We've passed that point and have now found ourselves in the limbo position between wanting the show to just open already, and knowing that once it does it will all be over much too fast. Most of us have only known one another for these three short weeks. But in this world, and in these woods, relationships form fast. Jokes are tossed back and forth at lightning speed as though we've known each other for years. We've already grown accustomed to each others habits, and look forward to what treats our baking-maven stage manager has brought us each day.
It's hard to believe only one month ago I was in Utah sharing similar bonds with an entirely different set of people. All of whom have different jokes, different lives, and different stories. I can't think of many other professions where such things are true. In what other life do you meet someone for the first time, and then a few hours later find yourself having to kiss them, or cry with them, or yell at them? Well, I guess in some ways that could be a typical Friday night...but that's another story.
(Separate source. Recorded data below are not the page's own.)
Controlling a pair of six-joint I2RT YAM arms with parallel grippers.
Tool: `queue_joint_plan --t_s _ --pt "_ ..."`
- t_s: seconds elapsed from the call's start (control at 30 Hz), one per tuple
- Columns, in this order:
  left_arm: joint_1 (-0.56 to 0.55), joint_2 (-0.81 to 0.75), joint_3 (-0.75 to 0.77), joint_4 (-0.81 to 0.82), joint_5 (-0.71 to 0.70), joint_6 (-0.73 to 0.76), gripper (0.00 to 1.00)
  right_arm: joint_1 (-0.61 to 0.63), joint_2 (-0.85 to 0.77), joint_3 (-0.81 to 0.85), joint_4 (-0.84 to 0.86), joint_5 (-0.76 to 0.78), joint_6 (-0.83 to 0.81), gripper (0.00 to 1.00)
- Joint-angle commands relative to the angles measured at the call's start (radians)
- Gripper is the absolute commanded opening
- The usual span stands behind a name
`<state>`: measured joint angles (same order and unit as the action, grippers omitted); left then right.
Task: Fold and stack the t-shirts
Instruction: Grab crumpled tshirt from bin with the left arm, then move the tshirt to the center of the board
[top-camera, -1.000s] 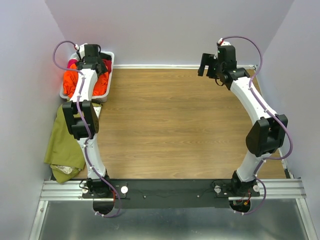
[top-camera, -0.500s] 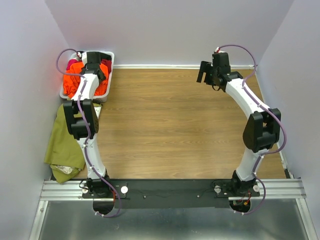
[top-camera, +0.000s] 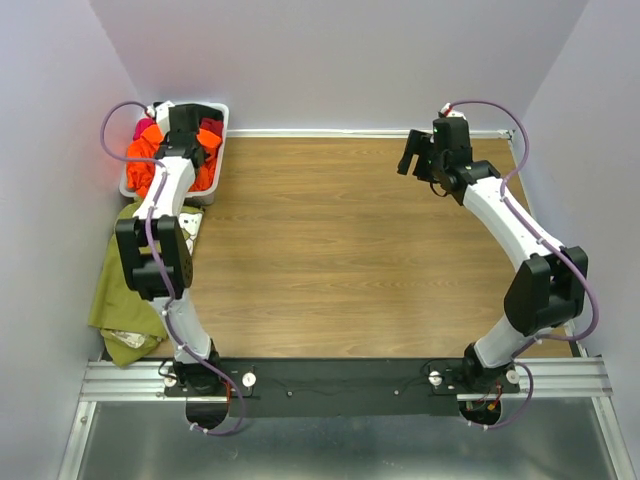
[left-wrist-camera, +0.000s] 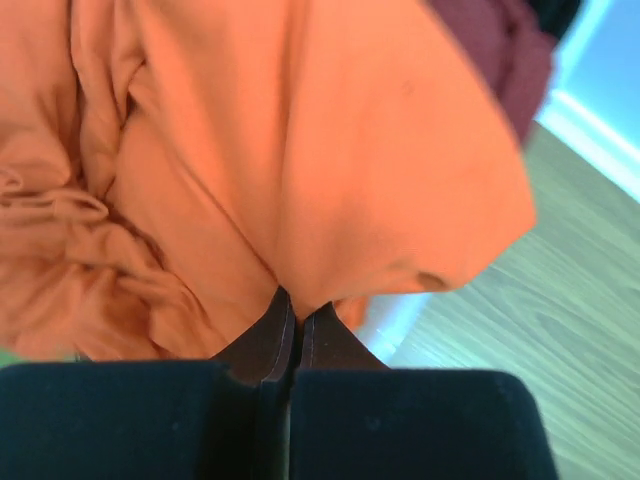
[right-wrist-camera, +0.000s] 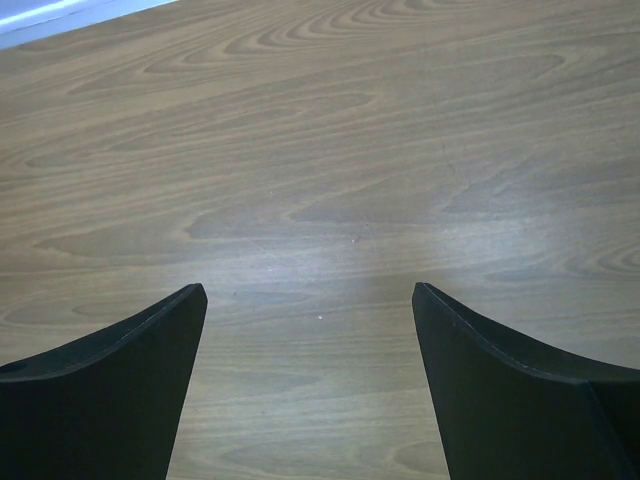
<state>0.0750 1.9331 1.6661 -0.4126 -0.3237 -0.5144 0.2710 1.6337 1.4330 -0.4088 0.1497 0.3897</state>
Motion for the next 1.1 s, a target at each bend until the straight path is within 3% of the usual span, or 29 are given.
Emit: queue_joint_plan --t_s 0.0,0.27,0.37,0.67,0.83,0.9,1.07 --pt "-0.127 -0.196 -0.02 0.064 -0.073 -0.035 0.0 0.002 0.014 -0.008 0.03 0.043 -0.031 0.93" --pt "-0.331 -0.328 0.107 0.06 -0.184 0.071 0.0 0.002 0.117 0.095 0.033 0.039 -0.045 0.93" --pt "-0.379 -0.391 0.106 0.09 -0.138 0.114 0.0 0.002 0.124 0.092 0.033 0.057 -0.025 0.93" --pt "-0.509 -0.565 -0.124 0.373 0.15 0.278 0.0 0.0 0.006 -0.014 0.036 0.188 0.048 0.92" --pt "-0.586 -0.53 -0.095 0.408 0.167 0.3 0.0 -0.001 -0.029 -0.017 0.039 0.247 0.021 0.92" --pt "-0.61 -0.511 -0.088 0.406 0.167 0.3 0.0 -0.001 -0.05 -0.031 0.041 0.255 0.02 0.86" --pt "-0.629 -0.505 -0.181 0.432 0.167 0.3 0.0 -0.001 -0.123 -0.147 0.087 0.229 0.008 0.83"
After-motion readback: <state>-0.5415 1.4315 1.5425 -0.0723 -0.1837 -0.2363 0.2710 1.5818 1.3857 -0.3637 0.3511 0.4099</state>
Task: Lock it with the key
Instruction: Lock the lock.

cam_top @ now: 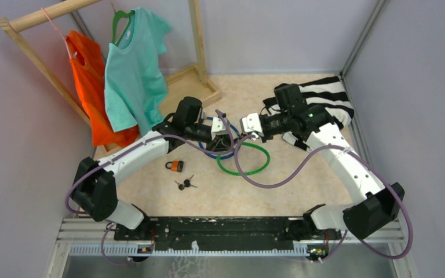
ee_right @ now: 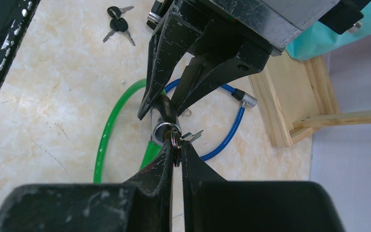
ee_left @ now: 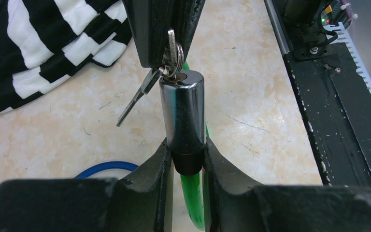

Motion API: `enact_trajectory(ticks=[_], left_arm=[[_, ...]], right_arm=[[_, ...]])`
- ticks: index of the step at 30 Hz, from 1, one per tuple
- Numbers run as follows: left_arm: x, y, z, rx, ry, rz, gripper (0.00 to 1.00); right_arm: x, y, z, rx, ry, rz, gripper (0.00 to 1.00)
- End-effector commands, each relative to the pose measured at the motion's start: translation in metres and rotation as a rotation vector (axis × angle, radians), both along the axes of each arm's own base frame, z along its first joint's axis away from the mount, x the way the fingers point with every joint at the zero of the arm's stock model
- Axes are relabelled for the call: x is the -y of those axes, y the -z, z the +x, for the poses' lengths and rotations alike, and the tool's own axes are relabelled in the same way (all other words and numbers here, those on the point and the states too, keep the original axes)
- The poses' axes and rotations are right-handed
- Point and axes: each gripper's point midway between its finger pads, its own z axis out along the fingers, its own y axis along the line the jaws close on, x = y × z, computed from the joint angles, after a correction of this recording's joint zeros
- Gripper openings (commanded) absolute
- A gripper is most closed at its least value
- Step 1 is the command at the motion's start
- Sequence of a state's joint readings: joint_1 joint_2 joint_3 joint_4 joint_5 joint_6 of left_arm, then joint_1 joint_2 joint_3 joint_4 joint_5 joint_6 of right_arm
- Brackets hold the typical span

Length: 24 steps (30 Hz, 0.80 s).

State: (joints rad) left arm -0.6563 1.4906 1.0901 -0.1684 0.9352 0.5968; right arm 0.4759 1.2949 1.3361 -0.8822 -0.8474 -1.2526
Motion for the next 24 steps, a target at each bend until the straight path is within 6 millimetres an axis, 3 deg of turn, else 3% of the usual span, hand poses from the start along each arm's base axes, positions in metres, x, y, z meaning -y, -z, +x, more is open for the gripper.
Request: enact_trajectory(ticks=[1, 24], left_arm=[[0.000, -0.001, -0.024, -0.072, 0.096, -0.002, 0.00], [-0.006, 0.015, -0.020, -0.069, 0.066, 0.055, 0.00]], right_arm=[[0.007, -0.016, 0.021, 0.141, 0.028, -0.041, 0.00], [0.010, -0.036, 0.022, 0.137, 0.069, -0.039, 0.00]])
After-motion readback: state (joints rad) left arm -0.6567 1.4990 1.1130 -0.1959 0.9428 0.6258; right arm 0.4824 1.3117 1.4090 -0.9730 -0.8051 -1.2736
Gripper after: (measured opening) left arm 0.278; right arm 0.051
But seriously, you work so closely with your fellow cast mates. The rehearsal process is often fast and furious, especially in these dire economic times where funding for the arts is disappearing. It's almost a test of how fast and how cheap can we get this show up, set, and open. And then...poof! The show is done. That magical thing you'd been holding onto, giving all your attention to, suddenly disappears. To many friends outside of this world, it's as if it never happened. It becomes that show or that job you mentioned in passing but they only vaguely remember. "Is that the one about the boat?...No, no the one in French? Wait...it's all fairytale characters? I'm so confused."
I have no answers. Not even many questions, mostly just musings I guess. I'm constantly in awe of this life I live, and the way I've chosen to do it. I cannot imagine a world where I was not passionate about what I do. How lucky am I that I get to play dress up every day? And while the projects change, and the people who play with me change. Each show, each job has such specific memories. Memories tied to very specific people. And although we may lose touch here and there, or not see certain friends or colleagues for extended periods of time you will always have that show. That nugget of time that you shared working on that production of -insert show title here-. I don't look forward to saying goodbye to my Into The Woods family, it's always bittersweet. But like the end of a school year, you always know there's another first day waiting just around the corner with a new set of faces, laughs, and rounds of dress up to come.